Suivant cette logique, le 12 septembre 2019, le gouvernement a pris un décret interdisant l’utilisation de deux substances aux modes d’actions identiques aux néonicotinodes, en application de la loi EGALIM.
Le 28 juillet 2020, le Ministre de l’Agriculture Julien Denormandie a dit que « jamais », il n’abandonnera la filière de la betterave. Un « jamais » qui fait penser à celui de Jérôme Cahuzac pour la (fausse) non existence de compte à l’étranger.
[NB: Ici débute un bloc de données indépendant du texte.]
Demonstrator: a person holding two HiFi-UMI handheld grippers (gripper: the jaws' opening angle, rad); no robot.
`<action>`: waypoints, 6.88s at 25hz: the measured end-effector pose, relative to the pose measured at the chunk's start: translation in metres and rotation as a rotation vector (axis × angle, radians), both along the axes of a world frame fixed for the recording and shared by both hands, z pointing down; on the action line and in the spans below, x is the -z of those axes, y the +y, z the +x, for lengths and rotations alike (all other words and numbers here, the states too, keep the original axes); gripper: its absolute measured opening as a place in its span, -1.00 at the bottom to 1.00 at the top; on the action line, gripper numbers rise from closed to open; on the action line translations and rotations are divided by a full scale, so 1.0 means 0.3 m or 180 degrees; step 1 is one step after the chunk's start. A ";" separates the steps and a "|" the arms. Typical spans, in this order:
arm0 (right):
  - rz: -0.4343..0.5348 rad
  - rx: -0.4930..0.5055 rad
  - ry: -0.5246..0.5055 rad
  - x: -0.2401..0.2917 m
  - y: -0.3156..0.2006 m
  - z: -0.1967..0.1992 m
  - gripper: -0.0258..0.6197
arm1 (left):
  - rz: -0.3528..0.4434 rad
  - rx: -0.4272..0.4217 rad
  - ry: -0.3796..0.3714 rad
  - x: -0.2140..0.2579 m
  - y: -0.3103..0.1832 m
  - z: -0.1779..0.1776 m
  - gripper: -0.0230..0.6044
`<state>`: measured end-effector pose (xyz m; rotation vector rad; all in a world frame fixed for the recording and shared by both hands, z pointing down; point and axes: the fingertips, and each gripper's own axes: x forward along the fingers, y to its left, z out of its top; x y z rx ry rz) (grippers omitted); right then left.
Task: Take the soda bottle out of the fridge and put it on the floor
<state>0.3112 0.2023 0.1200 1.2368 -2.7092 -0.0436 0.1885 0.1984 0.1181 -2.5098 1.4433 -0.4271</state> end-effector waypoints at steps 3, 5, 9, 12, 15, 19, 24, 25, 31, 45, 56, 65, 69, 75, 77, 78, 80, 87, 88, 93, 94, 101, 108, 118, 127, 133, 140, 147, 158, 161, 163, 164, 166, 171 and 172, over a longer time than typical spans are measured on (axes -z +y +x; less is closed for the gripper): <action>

Se cachant derrière le respect des rôles parlementaires et gouvernementaux, l’ingénieur agronome qu’est le Ministre Denormandie se défausse de toute responsabilité en omettant (volontairement ?) le fait que le pouvoir exécutif peut initier des lois, et condamne ainsi les producteurs de betteraves…
Le Ministre de l’Agriculture préfère la voie du soutien financier à la filière (Agriculteurs compris ?!) plutôt que de remettre les néonicotinodes en attendant de trouver des solutions alternatives. Serait-ce pour rassembler les votes verts pour la réélection de 2022 à laquelle le gouvernement semble plus attaché qu’à l’intérêt général, ou pour ne pas créer de crise gouvernementale avec son homologue Barbara Pompili, devenue Ministre de la Transition écologique, porteuse de la loi Biodiversité de 2016 ? Cette même Pompili qui, lorsqu’on lui pose le problème de l’impasse technique de la betterave, répond par l’idée d’une taxe aux importations.
Et quid du prix payé aux producteurs ? C’est l’impasse aussi ? Le coût de production s’élève à 28 euros la tonne et les planteurs sont payés 3 voire 7euros de moins !
Au final, la betterave ne sera pas sauvée, les planteurs sont laissés pour compte. Ce que nous ne pourrons plus produire sera produit ailleurs en dessous de nos normes de production, et exporté chez nous.
Éclatante vision des idées de transition écologique et de souveraineté alimentaire.